Nei tre lustri del Pontificato di Paolo VI sono state convocate cinque Assemblee mondiali, onde il rafforzamento della collegialità episcopale e un maggiore riconoscimento delle periferie e dei carismi. Nel 1976 l’istituzione del Pontificio Consiglio per i laici e della Pontificia Commissione Iustitia et pax ha favorito una presenza più attiva del laicato. Nella sua visione comunque le riforme esterne dovevano essere concomitanti e corrispondenti con la riforma interiore (crescita dei fedeli nella fede e nella carità). La comunione ecclesiale andava costruita intorno all’Eucaristia e alla Parola. Il dialogo non doveva mai sfociare in compromessi o cedimenti. Durante l’Anno Santo del 1975 ha denunciato con forza il pericolo di una polarizzazione del dissenso. La più alta testimonianza sta nel Credo del Popolo di Dio, con cui ha voluto chiudere l’Anno della fede (1968). Grande merito l’aver condotto le varie Chiese cristiane alla vicendevole cancellazione delle scomuniche. Del 1974 la decisione di creare un’apposita commissione interamente dedicata a curare i rapporti religiosi con l’ebraismo.

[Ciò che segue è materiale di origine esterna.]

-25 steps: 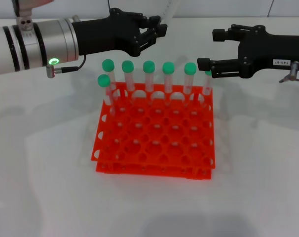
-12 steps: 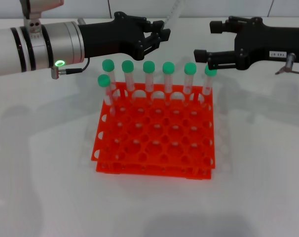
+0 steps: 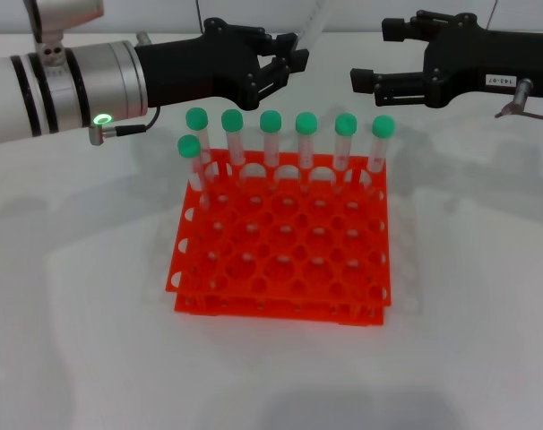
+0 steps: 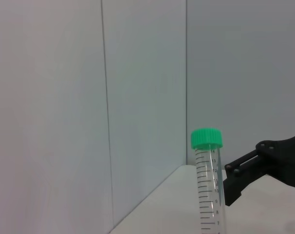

Dall’Enciclica Populorum Progressio sullo sviluppo dei popoli (1967) alla Lettera apostolica Octogesima adveniens (1971) Paolo VI ha cercato di promuovere una risposta della Chiesa ai nuovi bisogni di una realtà in cambiamento. In rilievo il discorso all’ONU contro la guerra (1965), la solidarietà espressa ai lavoratori a Ginevra nel 1969 nella sede dell’OIL (Organizzazione internazionale del Lavoro), la firma degli accordi di Helsinki per la sicurezza e la cooperazione in Europa (1973), l’istituzione della Giornata della pace da celebrare ogni anno il 1° gennaio; infine i grandi viaggi apostolici.
Facendosi carico dei problemi e delle speranze dell’uomo Paolo VI ha saputo tener dritta la barra sia nel confronto di alcuni esponenti della teologia della liberazione favorevoli all’insurrezione rivoluzionaria, sia nei confronti di un pluralismo male inteso.